[Raw data Boundary: Start]

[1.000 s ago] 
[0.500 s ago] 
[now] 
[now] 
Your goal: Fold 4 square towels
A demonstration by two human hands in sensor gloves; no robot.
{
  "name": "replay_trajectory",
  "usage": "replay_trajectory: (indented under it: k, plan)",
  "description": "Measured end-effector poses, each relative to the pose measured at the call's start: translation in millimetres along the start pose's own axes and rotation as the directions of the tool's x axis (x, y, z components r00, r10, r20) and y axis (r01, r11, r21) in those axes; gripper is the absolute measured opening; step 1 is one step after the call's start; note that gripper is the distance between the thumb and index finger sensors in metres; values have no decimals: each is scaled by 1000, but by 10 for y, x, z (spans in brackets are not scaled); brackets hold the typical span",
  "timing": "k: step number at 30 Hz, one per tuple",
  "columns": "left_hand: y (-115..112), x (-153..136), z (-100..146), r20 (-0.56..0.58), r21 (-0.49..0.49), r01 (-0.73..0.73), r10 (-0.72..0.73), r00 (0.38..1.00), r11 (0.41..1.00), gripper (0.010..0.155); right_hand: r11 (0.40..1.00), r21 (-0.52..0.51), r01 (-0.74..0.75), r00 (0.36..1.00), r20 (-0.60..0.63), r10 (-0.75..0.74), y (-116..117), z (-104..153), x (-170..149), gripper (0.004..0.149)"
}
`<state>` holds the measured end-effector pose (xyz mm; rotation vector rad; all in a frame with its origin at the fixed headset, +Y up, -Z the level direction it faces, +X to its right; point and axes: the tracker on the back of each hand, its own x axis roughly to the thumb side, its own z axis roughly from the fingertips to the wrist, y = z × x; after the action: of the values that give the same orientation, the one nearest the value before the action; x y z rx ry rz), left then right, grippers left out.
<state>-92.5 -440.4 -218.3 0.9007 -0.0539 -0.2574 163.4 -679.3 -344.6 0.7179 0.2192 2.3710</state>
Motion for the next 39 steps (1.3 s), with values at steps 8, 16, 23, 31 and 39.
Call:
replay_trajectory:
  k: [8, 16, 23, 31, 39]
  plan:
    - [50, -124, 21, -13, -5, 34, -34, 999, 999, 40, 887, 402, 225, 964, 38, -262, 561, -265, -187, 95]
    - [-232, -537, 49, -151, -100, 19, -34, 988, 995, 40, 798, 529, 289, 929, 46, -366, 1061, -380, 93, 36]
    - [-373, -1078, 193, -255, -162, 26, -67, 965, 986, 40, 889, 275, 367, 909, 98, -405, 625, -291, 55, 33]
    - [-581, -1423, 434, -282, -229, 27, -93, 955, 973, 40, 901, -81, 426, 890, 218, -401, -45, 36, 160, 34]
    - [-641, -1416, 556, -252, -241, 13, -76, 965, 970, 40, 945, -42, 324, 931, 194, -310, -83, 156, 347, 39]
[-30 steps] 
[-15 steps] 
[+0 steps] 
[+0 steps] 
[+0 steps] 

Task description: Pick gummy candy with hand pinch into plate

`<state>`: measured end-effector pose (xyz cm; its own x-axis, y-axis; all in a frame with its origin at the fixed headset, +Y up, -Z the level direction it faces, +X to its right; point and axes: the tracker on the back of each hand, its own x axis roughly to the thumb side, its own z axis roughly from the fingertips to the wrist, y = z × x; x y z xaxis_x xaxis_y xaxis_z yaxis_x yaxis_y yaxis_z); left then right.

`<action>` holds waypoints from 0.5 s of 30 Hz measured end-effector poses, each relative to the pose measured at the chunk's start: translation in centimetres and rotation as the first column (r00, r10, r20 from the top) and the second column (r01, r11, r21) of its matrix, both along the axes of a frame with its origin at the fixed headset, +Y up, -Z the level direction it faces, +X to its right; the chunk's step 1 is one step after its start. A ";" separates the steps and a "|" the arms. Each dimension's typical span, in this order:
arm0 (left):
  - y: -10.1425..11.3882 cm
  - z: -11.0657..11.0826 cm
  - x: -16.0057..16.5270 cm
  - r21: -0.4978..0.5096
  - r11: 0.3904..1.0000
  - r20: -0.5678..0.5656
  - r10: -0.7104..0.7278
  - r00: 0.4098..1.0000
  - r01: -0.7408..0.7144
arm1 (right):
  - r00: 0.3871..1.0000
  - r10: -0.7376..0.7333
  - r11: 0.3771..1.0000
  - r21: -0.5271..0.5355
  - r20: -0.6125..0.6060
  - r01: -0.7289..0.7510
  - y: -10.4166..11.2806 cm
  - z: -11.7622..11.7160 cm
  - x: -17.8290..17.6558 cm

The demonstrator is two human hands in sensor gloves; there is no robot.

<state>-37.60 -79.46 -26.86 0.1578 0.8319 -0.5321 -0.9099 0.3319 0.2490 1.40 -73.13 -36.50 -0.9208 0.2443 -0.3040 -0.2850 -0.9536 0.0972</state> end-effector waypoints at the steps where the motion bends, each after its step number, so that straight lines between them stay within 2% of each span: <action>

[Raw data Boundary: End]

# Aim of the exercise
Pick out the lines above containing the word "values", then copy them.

# Solution to the problem
  "description": "Measured end-effector poses, each relative to the pose measured at the call's start: translation in millimetres along the start pose's own axes and rotation as the directions of the tool's x axis (x, y, z components r00, r10, r20) and y axis (r01, r11, r21) in those axes; gripper is the absolute measured opening; step 1 is one step after the call's start; note that gripper is the distance between the thumb and index finger sensors in metres; values have no decimals: each is scaled by 1000, but by 10 for y, x, z (spans in brackets are not scaled); brackets hold the typical span",
`<state>` holds the measured end-effector pose (xyz mm; rotation vector rad; all in a frame with its origin at the fixed headset, +Y up, -Z the level direction it faces, +X to its right; point and axes: the tracker on the back of each hand, its own x axis roughly to the thumb side, its own z axis roughly from the fingertips to the wrist, y = z × x; after the action: of the values that give the same orientation, the one nearest the value before the action; x y z rx ry rz), left then right, grippers left out.
Motion for the next 39 steps (1.3 s), with values at steps 8, 16, 23, 31 and 39.

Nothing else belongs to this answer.